* WORK INSTRUCTION *
What lines in the records below hold the string "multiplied"? Please show them.

··········

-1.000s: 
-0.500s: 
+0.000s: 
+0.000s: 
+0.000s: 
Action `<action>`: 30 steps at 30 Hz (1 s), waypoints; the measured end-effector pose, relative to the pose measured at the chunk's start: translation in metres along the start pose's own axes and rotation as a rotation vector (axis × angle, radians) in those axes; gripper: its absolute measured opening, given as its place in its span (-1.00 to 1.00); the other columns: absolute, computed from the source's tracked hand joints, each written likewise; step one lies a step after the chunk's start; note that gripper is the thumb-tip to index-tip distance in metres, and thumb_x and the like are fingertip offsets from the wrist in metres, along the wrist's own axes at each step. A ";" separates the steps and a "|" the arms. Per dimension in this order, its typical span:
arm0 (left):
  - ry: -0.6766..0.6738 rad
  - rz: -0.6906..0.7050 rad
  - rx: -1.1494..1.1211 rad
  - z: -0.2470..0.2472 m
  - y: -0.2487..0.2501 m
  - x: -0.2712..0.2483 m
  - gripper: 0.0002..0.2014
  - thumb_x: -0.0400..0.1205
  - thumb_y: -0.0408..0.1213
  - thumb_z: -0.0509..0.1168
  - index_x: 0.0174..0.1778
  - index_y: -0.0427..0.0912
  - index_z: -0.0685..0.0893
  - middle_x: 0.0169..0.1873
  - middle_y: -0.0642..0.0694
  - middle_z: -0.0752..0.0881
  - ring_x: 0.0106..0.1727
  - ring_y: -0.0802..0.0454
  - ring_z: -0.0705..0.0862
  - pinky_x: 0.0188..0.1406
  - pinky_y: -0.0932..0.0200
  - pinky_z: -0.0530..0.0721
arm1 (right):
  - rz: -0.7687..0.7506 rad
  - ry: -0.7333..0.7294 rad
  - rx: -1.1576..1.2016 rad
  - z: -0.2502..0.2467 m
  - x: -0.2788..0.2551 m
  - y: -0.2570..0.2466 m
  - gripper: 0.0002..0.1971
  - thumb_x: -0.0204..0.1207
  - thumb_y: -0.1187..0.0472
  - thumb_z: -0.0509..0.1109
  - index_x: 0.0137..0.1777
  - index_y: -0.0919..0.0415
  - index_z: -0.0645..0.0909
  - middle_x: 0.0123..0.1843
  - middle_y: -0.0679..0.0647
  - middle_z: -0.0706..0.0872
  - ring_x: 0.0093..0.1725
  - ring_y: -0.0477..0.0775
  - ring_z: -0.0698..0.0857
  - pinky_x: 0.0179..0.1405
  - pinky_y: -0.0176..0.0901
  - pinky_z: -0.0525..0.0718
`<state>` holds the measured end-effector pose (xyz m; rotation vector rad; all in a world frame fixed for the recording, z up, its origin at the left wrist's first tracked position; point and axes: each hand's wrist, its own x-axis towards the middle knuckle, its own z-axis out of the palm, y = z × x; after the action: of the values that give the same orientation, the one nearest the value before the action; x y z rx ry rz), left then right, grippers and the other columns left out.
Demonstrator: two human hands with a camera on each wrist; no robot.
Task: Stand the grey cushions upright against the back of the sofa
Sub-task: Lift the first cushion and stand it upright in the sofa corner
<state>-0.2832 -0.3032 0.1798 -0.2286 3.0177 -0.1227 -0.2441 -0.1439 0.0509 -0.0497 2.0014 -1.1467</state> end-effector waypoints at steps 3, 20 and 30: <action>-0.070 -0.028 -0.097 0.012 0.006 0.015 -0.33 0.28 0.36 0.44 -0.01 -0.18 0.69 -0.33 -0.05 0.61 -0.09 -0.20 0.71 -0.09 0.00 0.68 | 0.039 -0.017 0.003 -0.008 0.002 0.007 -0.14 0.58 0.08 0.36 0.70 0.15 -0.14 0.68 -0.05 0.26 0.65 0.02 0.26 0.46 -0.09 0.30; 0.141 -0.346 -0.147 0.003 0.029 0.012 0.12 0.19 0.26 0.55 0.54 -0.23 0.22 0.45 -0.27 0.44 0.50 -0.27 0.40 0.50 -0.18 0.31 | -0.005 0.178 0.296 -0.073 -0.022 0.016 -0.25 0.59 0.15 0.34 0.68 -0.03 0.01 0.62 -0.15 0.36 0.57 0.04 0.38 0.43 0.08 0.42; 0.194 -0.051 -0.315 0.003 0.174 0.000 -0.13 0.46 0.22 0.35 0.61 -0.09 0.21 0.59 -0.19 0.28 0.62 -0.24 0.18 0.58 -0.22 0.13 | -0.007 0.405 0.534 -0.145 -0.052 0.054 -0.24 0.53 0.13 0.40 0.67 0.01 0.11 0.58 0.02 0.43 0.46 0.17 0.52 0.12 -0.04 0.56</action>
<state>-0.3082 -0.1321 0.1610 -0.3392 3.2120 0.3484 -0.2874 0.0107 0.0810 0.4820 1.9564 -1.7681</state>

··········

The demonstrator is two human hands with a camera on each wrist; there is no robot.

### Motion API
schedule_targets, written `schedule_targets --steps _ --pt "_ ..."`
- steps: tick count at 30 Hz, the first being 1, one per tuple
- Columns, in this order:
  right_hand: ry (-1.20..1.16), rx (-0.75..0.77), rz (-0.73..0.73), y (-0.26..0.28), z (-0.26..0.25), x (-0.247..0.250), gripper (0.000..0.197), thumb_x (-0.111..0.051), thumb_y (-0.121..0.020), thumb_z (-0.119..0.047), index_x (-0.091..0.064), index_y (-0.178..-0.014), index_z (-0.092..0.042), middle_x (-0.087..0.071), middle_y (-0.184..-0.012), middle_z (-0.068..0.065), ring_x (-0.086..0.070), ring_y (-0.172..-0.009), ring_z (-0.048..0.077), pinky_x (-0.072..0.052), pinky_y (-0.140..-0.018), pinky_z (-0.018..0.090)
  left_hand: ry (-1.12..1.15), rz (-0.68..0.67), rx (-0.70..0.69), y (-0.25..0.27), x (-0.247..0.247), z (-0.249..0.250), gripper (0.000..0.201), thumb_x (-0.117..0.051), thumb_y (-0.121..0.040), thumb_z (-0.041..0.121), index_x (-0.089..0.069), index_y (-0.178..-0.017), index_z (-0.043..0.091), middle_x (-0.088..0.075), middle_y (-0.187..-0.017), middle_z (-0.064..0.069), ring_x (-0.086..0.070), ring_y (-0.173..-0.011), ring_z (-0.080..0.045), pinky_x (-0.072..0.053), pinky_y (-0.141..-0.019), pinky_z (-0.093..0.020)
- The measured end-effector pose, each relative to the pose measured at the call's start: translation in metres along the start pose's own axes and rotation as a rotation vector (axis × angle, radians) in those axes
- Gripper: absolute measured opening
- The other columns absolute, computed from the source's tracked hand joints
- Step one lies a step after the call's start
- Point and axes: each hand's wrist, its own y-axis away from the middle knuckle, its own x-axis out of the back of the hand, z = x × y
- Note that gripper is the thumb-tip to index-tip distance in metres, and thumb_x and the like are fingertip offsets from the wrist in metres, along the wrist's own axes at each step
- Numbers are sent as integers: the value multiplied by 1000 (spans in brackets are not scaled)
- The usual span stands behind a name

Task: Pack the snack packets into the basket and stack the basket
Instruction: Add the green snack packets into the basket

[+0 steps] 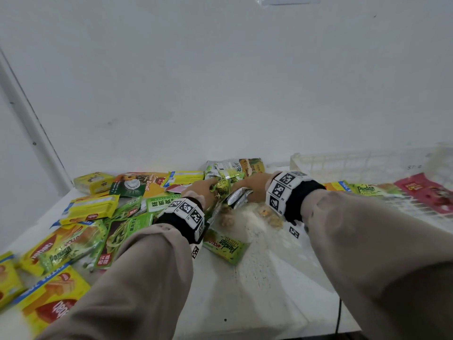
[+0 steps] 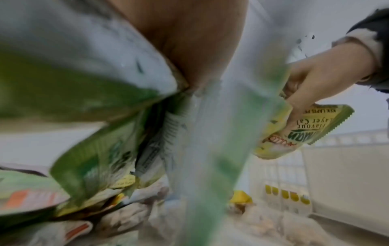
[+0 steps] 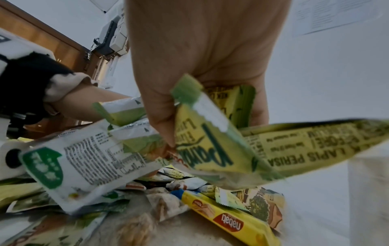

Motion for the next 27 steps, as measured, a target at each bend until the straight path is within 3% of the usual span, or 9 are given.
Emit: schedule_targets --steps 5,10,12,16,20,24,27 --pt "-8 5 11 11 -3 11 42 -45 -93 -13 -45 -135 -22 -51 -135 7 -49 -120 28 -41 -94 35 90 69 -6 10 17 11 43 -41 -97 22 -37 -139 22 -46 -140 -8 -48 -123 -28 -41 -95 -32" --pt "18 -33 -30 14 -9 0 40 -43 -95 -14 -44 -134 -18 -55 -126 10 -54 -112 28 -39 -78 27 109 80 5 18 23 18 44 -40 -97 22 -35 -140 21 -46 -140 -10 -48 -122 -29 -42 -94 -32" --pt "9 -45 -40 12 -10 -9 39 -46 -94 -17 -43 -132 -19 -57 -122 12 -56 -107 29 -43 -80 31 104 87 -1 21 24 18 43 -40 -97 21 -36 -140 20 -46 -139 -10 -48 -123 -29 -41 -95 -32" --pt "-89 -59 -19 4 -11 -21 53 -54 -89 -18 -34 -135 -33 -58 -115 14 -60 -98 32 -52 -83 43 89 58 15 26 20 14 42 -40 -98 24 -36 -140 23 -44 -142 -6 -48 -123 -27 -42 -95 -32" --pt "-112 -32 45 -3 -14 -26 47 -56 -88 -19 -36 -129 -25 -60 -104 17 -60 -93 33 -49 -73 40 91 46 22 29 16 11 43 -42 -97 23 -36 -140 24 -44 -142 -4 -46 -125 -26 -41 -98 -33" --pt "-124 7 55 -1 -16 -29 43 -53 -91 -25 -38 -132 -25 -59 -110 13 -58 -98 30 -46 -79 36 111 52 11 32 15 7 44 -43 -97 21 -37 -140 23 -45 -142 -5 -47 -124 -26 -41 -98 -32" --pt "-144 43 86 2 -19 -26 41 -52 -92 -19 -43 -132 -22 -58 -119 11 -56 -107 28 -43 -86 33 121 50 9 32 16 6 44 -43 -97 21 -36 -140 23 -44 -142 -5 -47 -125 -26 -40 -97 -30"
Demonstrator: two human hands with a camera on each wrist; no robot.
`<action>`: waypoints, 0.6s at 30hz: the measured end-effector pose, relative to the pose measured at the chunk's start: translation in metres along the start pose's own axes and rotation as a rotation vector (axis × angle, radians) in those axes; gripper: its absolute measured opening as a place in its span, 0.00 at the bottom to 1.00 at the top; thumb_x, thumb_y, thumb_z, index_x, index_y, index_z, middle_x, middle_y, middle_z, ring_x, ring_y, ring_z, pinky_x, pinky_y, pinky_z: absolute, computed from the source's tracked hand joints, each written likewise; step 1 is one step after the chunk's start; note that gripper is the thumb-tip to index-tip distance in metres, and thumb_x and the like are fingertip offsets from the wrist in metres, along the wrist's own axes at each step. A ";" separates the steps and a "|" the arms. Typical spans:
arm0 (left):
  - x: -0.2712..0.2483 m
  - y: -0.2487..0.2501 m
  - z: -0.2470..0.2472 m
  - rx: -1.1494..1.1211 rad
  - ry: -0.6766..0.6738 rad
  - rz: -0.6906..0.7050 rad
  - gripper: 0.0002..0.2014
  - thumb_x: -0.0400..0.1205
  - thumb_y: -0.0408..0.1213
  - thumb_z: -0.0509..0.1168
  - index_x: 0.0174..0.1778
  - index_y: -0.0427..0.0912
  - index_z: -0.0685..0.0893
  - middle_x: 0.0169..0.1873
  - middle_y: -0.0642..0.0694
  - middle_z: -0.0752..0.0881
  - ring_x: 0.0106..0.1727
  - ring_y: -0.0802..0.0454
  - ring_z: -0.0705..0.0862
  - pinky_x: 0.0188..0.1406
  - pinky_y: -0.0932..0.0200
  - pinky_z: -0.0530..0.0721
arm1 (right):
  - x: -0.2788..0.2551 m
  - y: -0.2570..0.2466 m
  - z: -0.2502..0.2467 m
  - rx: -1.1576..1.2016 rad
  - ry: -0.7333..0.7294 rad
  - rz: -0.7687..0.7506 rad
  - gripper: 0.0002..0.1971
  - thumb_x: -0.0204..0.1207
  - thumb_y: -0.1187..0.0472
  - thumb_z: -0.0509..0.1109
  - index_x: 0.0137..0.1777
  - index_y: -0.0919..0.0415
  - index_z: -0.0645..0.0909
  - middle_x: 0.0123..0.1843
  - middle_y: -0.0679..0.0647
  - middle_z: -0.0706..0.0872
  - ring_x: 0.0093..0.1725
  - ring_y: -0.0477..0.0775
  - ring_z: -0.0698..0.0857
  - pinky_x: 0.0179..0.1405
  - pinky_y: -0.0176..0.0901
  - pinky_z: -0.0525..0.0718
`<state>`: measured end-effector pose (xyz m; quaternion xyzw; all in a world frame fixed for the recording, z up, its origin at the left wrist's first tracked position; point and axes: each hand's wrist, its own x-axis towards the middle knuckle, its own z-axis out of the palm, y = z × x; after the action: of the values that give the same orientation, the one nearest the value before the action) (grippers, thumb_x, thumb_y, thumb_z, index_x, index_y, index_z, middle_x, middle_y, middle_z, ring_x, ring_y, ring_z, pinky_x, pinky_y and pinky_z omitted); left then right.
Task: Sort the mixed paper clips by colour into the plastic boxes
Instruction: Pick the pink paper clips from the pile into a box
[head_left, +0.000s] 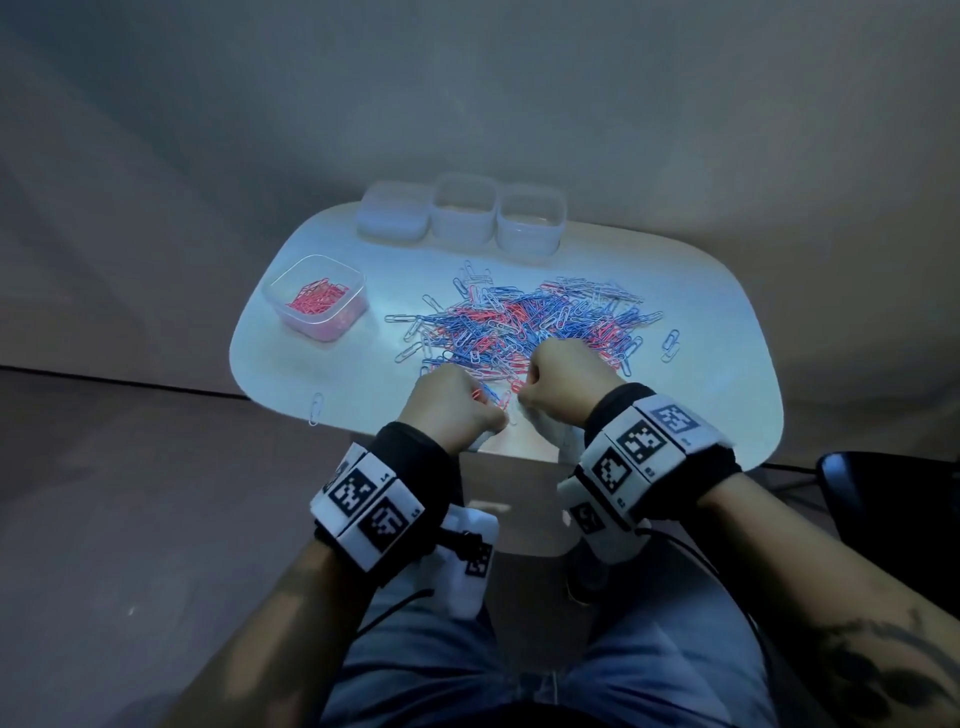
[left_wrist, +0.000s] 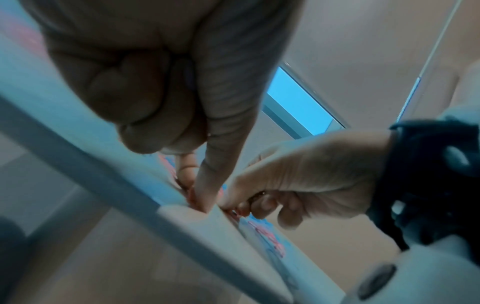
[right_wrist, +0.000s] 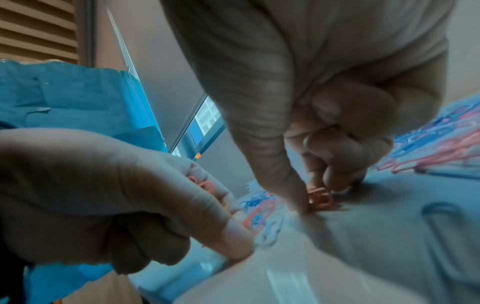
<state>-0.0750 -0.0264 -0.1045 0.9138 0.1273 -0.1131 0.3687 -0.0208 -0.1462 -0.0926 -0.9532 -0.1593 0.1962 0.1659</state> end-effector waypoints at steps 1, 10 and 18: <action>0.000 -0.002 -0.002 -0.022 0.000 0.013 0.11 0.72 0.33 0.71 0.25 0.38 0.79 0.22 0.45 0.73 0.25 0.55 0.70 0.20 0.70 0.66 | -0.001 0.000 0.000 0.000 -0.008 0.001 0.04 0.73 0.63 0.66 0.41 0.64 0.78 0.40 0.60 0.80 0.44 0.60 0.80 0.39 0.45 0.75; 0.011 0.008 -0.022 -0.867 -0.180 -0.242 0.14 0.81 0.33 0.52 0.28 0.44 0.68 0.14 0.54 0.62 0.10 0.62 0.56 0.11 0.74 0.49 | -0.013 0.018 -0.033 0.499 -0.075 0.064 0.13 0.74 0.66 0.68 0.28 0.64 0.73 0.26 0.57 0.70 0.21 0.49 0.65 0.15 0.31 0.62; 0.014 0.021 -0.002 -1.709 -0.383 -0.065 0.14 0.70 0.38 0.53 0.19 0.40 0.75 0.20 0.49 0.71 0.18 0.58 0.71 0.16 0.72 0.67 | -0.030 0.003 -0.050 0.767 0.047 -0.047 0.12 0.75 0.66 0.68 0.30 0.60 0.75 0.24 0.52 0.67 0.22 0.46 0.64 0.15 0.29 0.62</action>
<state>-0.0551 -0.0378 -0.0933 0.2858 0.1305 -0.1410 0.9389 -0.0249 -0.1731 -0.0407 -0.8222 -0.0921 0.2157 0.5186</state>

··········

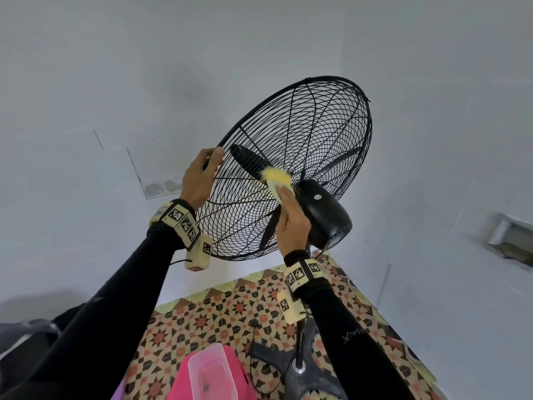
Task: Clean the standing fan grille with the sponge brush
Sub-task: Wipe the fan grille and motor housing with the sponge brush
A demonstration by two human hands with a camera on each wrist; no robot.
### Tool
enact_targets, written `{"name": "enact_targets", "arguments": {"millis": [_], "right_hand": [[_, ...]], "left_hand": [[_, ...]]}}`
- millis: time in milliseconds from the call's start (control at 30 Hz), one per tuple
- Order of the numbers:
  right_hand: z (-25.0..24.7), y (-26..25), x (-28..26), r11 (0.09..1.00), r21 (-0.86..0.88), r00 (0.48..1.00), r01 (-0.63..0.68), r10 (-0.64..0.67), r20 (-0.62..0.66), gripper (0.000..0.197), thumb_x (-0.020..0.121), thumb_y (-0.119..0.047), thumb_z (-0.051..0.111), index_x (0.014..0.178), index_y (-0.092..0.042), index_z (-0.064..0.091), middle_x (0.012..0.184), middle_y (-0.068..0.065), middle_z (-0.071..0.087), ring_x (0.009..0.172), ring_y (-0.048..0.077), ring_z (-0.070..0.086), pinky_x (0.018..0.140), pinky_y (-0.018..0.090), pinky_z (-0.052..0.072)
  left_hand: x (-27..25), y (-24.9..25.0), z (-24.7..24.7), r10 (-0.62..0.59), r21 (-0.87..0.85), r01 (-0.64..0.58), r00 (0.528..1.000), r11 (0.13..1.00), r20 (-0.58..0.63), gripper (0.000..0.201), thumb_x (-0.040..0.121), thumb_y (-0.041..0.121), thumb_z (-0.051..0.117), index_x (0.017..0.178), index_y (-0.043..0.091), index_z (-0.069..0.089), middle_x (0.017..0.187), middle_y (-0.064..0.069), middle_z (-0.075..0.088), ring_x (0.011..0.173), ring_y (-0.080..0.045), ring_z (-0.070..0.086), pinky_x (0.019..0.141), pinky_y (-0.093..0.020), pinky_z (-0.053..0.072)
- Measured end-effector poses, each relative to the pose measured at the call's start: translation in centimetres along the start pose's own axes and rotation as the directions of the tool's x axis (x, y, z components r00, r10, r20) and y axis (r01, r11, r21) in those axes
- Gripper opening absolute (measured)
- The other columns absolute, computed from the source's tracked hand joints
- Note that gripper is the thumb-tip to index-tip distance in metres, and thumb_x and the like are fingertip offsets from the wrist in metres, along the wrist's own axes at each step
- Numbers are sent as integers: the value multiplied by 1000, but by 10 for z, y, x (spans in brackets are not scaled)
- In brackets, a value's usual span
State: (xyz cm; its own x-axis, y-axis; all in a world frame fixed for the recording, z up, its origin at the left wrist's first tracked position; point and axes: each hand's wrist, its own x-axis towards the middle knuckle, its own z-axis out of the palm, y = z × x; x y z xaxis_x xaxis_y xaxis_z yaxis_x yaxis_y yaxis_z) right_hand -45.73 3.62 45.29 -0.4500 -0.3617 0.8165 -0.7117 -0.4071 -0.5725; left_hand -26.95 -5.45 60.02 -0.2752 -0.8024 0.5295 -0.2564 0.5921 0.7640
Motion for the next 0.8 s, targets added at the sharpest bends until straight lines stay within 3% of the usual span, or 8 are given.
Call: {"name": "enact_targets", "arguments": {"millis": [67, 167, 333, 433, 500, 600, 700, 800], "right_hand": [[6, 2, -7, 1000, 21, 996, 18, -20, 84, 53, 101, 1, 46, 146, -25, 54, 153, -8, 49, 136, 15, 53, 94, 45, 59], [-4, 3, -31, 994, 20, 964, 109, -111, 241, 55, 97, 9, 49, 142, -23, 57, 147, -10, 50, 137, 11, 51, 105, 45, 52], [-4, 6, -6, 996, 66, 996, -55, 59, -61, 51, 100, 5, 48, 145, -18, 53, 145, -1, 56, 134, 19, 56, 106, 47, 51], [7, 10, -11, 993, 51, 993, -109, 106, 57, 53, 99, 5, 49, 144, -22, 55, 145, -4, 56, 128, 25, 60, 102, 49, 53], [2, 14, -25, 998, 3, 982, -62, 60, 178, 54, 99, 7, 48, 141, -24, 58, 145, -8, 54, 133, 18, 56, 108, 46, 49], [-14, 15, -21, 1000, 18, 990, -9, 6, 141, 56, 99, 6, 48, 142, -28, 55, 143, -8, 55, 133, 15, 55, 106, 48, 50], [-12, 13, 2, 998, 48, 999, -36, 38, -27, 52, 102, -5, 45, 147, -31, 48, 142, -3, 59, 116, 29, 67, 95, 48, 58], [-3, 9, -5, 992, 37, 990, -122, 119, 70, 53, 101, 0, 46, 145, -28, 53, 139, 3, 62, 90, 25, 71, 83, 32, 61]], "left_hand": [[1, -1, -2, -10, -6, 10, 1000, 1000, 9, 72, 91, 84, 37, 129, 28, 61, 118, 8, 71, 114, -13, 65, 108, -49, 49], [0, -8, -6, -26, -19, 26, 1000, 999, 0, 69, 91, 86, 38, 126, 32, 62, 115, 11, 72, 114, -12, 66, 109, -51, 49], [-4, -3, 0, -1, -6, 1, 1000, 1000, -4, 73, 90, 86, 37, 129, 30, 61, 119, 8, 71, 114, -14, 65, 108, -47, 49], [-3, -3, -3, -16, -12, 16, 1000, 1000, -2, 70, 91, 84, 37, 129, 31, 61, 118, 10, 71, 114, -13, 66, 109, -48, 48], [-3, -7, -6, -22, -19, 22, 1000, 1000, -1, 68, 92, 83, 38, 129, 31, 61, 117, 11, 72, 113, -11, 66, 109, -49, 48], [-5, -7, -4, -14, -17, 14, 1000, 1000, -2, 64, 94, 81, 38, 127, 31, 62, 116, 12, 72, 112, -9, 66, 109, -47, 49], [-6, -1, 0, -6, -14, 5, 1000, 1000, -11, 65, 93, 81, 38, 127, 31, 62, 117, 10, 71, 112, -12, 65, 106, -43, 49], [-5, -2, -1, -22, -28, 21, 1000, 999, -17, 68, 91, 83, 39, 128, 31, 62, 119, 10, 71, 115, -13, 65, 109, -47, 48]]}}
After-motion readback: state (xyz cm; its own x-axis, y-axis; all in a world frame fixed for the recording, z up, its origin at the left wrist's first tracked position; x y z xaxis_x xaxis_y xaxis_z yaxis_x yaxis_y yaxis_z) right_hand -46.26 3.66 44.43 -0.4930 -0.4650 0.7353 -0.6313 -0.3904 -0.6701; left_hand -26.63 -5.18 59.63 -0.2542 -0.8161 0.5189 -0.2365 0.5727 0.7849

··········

* YOUR SOLUTION *
- Numbers are sent as integers: the value multiplied by 1000 (spans in brackets are not scaled)
- Numbers are sent as integers: the value multiplied by 1000, but by 10 for z, y, x (spans in brackets are not scaled)

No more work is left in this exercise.